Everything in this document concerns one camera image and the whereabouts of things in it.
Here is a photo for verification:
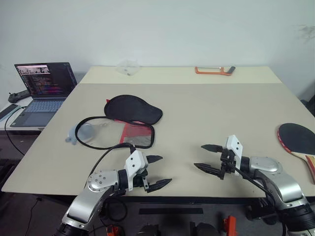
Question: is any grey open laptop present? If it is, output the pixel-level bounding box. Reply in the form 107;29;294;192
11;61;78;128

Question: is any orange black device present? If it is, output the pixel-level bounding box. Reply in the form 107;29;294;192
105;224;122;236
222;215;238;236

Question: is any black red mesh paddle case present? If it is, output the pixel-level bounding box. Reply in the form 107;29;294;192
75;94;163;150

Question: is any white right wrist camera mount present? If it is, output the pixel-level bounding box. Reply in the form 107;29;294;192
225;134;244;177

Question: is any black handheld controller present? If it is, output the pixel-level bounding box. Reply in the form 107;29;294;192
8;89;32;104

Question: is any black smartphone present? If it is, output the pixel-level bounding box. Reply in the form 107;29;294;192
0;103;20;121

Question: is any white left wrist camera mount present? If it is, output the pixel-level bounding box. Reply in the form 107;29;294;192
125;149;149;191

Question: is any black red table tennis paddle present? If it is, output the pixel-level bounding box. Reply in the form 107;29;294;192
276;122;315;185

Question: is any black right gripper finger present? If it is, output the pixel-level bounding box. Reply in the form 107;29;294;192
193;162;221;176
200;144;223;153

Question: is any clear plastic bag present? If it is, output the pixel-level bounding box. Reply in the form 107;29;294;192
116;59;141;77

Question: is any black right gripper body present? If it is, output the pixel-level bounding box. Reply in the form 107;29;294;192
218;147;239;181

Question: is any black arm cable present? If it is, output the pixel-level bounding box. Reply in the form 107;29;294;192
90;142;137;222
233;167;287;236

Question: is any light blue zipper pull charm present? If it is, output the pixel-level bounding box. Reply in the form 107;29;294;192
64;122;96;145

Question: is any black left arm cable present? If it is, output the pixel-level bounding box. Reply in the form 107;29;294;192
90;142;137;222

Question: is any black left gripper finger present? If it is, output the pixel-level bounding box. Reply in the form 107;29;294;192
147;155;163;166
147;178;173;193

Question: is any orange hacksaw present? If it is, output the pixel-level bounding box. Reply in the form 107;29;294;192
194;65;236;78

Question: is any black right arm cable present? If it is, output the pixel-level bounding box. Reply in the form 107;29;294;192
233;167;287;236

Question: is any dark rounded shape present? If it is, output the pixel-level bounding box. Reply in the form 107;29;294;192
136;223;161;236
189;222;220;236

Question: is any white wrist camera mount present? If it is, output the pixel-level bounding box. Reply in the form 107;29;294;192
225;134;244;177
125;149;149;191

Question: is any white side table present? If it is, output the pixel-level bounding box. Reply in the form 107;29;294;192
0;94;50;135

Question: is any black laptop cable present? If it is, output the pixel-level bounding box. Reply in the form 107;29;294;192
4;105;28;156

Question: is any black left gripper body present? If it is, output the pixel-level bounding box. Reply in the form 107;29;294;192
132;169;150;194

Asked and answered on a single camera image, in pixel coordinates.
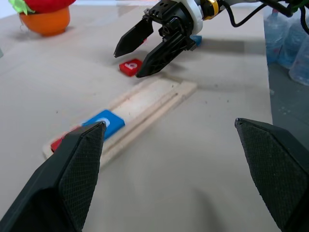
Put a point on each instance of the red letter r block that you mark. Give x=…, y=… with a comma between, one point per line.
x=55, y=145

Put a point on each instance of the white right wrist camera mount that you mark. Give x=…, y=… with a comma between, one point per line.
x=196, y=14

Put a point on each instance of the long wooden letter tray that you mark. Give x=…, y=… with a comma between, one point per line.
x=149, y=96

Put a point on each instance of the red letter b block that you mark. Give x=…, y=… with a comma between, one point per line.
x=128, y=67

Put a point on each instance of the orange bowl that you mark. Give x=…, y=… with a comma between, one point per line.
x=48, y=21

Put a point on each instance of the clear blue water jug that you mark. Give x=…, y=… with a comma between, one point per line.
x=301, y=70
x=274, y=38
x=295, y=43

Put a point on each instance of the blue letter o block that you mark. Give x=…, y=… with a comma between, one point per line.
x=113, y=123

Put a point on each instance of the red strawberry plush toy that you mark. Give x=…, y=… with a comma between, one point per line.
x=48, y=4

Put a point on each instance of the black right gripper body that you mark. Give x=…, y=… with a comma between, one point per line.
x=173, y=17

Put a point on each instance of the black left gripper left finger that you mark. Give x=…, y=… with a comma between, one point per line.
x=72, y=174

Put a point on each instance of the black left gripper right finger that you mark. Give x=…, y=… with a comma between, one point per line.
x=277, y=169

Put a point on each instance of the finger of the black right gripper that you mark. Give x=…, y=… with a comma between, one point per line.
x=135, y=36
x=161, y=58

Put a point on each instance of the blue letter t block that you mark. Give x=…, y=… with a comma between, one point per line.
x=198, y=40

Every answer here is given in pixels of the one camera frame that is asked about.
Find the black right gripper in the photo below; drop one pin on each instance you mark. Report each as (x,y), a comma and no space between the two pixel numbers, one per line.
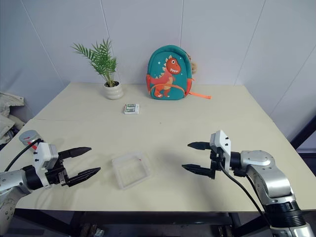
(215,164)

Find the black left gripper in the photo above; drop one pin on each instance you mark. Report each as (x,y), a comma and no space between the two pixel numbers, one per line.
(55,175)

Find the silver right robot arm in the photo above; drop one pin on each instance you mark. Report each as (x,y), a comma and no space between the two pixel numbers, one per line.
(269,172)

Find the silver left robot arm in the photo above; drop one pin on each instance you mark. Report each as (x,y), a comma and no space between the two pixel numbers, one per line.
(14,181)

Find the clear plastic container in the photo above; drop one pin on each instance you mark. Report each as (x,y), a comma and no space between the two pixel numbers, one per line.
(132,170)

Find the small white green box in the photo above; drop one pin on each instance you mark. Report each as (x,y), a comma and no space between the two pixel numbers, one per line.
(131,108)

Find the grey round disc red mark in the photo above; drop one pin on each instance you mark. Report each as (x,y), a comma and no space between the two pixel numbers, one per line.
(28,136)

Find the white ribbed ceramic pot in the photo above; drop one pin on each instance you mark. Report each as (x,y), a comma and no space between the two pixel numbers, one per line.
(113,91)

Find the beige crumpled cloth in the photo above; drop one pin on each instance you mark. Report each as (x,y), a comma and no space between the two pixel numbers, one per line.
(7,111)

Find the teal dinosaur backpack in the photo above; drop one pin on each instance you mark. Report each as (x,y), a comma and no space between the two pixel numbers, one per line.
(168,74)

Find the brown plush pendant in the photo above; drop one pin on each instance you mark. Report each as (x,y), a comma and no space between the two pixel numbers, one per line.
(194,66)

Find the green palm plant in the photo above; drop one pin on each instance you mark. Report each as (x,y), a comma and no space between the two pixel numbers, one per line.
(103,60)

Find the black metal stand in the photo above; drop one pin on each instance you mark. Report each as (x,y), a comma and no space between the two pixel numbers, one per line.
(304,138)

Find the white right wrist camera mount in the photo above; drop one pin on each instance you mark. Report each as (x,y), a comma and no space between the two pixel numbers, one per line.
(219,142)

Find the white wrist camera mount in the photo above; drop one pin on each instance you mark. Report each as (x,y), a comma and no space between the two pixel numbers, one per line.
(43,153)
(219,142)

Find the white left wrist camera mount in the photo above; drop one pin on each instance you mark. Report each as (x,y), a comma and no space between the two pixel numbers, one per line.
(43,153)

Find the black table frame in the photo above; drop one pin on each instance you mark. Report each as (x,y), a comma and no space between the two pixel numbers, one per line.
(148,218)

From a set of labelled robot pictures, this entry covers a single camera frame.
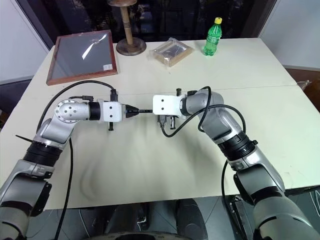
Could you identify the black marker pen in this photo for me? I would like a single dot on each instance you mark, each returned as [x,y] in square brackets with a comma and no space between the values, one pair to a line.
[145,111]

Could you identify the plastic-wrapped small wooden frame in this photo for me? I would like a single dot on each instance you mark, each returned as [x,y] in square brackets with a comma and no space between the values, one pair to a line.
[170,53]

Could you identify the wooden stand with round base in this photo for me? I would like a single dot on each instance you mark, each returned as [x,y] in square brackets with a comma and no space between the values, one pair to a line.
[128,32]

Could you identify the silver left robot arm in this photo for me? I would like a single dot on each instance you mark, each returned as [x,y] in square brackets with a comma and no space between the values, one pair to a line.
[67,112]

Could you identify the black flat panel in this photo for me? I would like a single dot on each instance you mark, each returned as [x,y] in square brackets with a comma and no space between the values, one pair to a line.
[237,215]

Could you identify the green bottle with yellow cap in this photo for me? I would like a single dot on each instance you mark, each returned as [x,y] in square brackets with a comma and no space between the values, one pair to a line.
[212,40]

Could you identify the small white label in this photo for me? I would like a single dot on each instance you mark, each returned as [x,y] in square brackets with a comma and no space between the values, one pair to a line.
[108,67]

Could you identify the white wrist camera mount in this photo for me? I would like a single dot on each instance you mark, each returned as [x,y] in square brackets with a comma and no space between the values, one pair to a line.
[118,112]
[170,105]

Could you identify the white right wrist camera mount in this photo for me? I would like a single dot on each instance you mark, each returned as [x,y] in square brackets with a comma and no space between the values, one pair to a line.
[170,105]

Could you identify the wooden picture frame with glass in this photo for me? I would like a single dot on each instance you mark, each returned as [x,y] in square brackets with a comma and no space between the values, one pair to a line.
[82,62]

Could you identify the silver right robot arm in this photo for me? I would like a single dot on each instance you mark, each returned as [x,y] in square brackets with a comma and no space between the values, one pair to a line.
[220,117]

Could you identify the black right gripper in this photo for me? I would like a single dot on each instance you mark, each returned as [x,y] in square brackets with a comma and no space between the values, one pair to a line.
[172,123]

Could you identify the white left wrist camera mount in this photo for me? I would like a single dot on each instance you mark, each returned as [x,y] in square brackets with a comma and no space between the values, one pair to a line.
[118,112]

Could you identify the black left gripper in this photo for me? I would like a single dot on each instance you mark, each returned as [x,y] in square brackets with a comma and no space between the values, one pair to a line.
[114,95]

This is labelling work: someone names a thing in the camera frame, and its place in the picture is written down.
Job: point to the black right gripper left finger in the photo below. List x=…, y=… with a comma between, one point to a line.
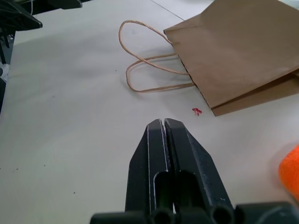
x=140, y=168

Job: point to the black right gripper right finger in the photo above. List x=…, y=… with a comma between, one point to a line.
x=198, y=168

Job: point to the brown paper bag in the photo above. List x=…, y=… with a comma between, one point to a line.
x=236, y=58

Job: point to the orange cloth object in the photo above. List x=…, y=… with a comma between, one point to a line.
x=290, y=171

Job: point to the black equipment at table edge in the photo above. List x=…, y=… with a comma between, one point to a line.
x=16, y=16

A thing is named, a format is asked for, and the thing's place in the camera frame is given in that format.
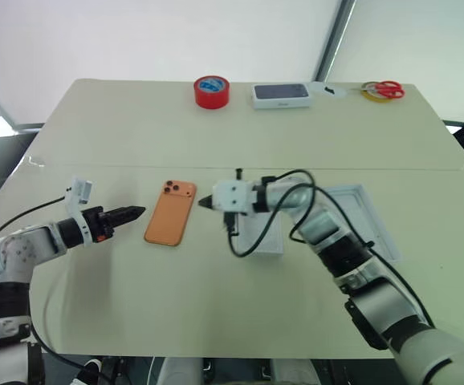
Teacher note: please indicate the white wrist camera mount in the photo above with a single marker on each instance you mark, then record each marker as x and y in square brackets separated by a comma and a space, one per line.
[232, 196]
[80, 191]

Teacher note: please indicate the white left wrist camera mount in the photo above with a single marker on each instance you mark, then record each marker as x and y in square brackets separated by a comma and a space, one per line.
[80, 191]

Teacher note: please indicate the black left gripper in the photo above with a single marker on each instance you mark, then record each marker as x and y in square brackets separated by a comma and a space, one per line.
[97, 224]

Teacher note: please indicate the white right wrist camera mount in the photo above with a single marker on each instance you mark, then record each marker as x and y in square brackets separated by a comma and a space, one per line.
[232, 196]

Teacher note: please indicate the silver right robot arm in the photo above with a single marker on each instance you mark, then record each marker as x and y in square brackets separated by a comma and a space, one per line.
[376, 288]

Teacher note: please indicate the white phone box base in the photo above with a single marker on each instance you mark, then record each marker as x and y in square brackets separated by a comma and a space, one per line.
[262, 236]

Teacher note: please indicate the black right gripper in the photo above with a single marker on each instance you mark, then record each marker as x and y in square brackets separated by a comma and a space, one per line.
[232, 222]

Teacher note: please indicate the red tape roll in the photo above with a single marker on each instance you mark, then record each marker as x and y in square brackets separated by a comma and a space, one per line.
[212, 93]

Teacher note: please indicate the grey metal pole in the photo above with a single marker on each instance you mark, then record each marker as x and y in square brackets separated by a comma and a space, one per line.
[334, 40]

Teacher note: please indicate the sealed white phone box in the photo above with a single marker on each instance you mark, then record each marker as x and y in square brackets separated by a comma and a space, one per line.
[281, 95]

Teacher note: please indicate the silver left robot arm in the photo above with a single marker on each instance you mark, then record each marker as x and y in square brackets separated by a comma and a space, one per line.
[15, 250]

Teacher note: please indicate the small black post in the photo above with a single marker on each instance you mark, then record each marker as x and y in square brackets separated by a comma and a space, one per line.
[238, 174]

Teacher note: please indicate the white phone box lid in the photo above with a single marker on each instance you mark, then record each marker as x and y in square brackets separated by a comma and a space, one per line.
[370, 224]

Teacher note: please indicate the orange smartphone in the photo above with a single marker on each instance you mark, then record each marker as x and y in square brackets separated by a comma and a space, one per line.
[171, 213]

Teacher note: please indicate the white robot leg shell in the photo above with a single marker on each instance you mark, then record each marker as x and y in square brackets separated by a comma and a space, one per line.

● ● ● ●

WHAT TO PRODUCE:
Of all the entries above, repeat only the lines from the line that has "Job: point to the brown" to the line that has "A thing is named, a", both lines included, exactly.

EXPECTED ANSWER:
Job: point to the brown paper bag in the photo above. List x=…, y=… with a comma between, one point to a line.
x=236, y=58

Job: point to the orange cloth object in the photo above. List x=…, y=… with a comma between, one point to a line.
x=290, y=171

Job: point to the black equipment at table edge in the photo above. List x=…, y=… with a comma between, one point to a line.
x=16, y=16

A thing is named, a format is asked for, and the thing's place in the camera frame is given in that format.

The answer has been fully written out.